WHAT TO PRODUCE => Say how many lines of the data contain "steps", and nothing more.

DATASET EXTRACT =>
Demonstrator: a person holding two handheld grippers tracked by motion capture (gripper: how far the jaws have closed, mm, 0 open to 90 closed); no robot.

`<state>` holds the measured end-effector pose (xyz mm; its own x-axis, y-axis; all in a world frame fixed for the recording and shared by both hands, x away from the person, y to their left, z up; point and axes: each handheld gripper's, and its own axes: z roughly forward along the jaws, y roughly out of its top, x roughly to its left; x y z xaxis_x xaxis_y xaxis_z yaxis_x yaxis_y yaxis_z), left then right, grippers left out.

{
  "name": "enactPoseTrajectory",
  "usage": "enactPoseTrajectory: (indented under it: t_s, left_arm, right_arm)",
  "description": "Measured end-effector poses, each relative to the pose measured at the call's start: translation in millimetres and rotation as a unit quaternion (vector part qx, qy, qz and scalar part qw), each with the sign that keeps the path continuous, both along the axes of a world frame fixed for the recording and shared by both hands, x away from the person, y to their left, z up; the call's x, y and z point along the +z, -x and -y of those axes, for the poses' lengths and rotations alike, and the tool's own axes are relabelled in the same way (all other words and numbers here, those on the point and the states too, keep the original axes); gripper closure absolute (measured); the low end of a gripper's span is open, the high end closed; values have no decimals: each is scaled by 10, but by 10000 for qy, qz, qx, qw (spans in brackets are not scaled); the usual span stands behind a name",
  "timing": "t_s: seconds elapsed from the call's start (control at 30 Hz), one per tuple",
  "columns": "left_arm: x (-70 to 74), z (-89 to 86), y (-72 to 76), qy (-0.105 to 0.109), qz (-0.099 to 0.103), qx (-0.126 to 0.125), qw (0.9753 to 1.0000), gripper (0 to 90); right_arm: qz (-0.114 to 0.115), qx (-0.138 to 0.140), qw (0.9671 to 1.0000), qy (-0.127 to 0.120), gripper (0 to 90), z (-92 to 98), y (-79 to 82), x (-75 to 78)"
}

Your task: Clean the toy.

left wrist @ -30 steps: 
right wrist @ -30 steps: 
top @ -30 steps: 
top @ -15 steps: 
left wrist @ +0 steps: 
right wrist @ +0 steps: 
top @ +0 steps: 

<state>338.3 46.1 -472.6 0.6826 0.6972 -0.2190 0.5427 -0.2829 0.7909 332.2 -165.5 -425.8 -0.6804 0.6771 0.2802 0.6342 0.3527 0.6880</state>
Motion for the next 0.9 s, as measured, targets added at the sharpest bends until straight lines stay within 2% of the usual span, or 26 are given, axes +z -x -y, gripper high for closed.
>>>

ANSWER TO THE PROBLEM => 7